Lines before the one containing "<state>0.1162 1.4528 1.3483" are excluded; retype that line and all remaining lines of the material exactly.
________________________
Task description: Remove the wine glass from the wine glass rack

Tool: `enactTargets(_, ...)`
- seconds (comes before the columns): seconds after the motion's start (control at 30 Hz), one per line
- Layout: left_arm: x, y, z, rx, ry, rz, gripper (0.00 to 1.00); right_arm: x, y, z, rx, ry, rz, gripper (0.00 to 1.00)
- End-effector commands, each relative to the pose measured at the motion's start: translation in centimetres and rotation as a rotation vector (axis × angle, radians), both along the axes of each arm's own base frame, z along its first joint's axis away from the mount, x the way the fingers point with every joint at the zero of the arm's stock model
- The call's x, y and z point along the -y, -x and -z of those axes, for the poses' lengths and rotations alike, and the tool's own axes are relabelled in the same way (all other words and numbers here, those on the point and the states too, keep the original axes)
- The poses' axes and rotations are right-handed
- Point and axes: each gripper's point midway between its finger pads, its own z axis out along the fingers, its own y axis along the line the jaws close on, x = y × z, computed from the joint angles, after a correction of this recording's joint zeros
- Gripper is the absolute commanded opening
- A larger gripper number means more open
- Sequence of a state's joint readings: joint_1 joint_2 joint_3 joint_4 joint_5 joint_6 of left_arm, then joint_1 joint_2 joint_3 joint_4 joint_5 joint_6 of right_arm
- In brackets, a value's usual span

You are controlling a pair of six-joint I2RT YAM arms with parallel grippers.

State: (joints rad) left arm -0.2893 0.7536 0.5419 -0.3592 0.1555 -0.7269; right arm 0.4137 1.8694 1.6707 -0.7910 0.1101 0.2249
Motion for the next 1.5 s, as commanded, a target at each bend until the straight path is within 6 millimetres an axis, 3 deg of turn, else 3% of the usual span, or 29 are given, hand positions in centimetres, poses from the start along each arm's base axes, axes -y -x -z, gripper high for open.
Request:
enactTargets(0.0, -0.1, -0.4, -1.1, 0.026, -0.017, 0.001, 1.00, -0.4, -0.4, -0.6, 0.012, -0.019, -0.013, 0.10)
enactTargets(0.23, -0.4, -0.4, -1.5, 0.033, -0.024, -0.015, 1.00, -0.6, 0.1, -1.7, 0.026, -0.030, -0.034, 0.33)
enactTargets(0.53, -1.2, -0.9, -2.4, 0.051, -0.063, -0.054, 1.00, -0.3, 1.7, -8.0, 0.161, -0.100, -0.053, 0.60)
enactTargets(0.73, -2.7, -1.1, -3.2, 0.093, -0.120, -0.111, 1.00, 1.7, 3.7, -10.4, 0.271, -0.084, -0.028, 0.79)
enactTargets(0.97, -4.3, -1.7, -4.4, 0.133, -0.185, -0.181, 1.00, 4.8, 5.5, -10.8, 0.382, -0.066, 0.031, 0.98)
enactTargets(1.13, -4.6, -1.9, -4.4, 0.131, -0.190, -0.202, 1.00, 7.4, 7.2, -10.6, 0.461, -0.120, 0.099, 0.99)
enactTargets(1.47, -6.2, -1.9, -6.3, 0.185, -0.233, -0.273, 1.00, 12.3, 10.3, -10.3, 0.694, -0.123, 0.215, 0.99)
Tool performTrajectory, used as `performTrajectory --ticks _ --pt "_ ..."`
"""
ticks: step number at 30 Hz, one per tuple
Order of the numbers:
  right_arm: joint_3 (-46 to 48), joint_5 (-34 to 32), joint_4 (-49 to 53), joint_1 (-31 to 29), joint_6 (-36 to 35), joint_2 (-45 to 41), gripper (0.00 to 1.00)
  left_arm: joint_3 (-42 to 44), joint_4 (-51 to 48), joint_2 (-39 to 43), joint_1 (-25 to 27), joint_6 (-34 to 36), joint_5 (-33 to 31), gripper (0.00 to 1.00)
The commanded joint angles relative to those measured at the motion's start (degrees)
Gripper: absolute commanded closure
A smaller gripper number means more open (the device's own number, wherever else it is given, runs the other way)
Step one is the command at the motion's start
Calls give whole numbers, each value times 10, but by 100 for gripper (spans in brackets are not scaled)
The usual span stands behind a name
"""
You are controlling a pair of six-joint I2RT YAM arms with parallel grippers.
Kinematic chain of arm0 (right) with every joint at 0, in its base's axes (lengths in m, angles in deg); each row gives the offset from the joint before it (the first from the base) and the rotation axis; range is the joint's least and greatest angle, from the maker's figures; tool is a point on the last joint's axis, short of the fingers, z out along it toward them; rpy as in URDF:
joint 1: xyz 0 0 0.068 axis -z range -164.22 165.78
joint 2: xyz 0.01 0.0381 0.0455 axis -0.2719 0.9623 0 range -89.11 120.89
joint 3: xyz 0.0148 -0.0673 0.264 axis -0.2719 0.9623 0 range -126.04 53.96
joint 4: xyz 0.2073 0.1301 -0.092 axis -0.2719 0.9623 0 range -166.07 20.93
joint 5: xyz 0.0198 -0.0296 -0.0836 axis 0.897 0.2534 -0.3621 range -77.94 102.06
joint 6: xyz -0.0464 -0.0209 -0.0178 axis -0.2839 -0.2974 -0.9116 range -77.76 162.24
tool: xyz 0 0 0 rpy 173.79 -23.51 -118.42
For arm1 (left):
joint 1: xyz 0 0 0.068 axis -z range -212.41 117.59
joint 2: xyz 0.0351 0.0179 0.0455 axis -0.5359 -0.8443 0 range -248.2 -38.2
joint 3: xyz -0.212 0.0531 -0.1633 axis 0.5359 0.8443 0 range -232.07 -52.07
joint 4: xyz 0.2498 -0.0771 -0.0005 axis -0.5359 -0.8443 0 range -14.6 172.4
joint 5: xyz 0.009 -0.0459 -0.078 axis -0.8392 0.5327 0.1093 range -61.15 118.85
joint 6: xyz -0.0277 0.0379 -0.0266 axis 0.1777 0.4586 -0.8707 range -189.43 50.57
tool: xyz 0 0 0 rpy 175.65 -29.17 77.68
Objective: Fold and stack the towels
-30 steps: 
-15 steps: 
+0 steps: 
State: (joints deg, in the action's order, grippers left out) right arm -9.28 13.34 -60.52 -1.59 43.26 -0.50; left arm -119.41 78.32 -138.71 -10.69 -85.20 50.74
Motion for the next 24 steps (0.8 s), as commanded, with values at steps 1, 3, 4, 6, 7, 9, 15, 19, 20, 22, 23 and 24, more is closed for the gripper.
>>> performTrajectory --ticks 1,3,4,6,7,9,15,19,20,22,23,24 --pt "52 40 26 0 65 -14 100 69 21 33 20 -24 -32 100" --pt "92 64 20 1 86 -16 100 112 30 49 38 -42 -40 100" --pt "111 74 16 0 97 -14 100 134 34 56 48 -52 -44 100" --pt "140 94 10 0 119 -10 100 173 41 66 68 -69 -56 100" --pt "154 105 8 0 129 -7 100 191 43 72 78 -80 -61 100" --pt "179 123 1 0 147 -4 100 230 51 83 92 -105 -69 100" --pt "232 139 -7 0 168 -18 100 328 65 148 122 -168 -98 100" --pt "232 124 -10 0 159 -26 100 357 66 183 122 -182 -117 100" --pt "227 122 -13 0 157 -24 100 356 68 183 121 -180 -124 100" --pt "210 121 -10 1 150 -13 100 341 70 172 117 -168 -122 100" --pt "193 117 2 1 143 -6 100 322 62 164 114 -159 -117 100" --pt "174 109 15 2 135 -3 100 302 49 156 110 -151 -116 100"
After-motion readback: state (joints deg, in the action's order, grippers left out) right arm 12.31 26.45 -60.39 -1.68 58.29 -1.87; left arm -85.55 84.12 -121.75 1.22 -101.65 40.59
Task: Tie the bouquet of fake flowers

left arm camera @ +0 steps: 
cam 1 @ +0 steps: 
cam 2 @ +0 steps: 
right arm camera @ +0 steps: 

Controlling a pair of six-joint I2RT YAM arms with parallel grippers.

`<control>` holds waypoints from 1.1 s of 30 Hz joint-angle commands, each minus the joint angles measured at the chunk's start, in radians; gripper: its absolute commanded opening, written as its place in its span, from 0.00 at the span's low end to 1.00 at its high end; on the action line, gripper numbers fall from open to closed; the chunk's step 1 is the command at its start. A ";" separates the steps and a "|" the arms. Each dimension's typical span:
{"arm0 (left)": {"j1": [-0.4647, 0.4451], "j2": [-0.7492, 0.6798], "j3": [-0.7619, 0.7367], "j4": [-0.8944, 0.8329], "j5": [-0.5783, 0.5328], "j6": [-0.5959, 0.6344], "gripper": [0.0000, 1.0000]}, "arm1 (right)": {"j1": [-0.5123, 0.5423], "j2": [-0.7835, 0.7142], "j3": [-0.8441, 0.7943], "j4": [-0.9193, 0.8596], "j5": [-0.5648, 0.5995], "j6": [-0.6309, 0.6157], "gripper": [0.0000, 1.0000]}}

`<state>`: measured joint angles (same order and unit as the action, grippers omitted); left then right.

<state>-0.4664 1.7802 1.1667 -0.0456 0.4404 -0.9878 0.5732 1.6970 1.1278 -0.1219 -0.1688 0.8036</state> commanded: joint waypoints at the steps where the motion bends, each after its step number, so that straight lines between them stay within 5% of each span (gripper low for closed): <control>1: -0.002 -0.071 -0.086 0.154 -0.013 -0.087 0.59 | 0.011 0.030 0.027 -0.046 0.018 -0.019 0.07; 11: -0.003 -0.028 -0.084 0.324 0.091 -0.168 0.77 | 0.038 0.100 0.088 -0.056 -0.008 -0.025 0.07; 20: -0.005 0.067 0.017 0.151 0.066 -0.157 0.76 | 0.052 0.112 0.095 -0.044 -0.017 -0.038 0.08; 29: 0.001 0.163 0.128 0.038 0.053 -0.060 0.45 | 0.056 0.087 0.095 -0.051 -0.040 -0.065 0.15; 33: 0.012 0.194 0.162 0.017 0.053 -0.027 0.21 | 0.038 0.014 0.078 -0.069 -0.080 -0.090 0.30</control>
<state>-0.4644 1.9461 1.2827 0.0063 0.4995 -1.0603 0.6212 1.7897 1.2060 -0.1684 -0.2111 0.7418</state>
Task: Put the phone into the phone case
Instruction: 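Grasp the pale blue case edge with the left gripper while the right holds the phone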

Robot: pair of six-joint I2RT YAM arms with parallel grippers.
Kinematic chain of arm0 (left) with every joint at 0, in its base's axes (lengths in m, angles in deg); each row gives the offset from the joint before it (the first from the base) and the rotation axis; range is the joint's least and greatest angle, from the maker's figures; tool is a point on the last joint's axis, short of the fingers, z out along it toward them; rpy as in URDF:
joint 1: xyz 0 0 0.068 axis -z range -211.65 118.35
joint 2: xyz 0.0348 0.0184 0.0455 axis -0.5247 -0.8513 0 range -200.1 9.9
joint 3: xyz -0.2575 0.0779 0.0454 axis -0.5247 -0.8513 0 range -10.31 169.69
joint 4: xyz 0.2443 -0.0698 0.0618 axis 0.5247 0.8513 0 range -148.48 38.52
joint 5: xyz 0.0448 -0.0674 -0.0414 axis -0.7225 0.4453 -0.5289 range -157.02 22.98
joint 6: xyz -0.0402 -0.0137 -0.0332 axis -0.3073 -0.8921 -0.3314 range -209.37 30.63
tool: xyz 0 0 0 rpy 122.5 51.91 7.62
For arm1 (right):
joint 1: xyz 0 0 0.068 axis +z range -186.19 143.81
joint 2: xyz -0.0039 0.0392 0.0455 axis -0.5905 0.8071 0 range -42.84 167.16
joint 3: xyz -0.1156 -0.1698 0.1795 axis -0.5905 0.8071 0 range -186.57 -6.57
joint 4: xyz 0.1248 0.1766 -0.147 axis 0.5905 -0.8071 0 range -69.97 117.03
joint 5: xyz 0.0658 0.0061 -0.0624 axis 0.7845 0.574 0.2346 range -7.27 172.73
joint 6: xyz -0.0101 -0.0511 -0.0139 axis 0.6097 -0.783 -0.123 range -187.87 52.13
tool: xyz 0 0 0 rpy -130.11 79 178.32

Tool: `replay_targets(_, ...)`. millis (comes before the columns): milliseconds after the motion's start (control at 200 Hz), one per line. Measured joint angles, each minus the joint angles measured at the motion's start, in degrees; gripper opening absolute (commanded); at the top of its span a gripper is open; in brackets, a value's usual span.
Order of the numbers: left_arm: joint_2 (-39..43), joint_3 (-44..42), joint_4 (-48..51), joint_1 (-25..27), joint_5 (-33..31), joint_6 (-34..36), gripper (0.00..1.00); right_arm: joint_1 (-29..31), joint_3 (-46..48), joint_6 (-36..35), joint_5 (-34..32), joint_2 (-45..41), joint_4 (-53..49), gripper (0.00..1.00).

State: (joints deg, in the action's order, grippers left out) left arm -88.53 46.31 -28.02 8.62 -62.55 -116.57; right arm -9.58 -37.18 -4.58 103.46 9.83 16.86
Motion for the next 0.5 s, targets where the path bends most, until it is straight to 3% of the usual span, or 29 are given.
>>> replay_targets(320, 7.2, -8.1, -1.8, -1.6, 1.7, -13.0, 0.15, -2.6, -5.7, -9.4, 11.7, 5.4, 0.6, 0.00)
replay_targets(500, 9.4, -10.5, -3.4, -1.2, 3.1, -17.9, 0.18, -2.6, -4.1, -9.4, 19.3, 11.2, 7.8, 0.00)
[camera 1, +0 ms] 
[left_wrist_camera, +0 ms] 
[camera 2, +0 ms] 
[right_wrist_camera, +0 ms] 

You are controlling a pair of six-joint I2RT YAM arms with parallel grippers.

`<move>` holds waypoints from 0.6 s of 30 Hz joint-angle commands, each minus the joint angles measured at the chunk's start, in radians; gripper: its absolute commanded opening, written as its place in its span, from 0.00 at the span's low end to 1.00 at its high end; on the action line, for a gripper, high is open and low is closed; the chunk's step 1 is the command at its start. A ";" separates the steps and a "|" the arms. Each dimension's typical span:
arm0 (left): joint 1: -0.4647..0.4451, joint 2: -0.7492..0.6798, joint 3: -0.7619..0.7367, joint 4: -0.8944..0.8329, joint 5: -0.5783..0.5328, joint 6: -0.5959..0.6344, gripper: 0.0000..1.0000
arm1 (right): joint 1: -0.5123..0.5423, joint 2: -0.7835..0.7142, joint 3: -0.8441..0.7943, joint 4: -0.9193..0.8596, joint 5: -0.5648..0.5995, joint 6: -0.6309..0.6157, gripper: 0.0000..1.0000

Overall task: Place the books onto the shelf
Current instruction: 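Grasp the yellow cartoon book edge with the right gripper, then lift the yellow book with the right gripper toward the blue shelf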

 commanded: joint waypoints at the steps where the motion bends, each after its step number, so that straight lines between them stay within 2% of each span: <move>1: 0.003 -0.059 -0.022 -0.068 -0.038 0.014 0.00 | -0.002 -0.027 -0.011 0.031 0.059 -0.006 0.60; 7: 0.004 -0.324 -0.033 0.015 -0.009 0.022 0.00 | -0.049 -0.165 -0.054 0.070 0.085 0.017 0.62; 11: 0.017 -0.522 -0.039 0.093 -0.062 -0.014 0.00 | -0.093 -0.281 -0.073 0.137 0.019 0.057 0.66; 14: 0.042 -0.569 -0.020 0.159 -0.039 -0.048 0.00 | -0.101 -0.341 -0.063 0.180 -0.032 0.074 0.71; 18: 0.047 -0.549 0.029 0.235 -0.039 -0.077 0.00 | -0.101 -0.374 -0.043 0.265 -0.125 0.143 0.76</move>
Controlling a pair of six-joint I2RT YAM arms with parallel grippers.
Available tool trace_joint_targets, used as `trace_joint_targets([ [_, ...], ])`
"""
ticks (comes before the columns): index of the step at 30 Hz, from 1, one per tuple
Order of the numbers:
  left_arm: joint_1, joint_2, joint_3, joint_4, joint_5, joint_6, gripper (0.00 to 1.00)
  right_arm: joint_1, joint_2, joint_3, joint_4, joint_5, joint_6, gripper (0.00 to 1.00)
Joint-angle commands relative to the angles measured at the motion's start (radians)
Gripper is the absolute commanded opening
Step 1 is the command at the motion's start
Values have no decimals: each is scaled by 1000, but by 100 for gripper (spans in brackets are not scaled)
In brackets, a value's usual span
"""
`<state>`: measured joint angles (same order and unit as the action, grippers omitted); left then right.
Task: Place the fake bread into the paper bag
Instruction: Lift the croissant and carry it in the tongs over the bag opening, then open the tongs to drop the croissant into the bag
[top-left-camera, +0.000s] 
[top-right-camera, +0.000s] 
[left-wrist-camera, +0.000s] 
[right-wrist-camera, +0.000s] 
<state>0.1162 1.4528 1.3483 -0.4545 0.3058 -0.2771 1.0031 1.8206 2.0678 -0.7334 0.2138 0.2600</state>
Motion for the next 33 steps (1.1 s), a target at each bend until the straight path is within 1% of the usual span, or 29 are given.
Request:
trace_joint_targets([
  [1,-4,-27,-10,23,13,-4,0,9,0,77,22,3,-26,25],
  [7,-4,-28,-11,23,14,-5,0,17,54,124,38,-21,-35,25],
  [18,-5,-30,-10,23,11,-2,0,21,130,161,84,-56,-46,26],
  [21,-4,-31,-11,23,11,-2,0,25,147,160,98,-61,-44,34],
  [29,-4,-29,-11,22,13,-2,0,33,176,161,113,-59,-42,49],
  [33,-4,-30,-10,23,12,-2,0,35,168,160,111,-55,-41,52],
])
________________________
--- Solution to this problem ---
<state>0.1162 1.4528 1.3483 -0.4545 0.3058 -0.2771 1.0031 1.8206 2.0678 -0.7334 0.2138 0.2600</state>
Motion for the next 33 steps (1.1 s), a target at each bend until the straight path is within 1% of the usual span, or 29 are given.
Request:
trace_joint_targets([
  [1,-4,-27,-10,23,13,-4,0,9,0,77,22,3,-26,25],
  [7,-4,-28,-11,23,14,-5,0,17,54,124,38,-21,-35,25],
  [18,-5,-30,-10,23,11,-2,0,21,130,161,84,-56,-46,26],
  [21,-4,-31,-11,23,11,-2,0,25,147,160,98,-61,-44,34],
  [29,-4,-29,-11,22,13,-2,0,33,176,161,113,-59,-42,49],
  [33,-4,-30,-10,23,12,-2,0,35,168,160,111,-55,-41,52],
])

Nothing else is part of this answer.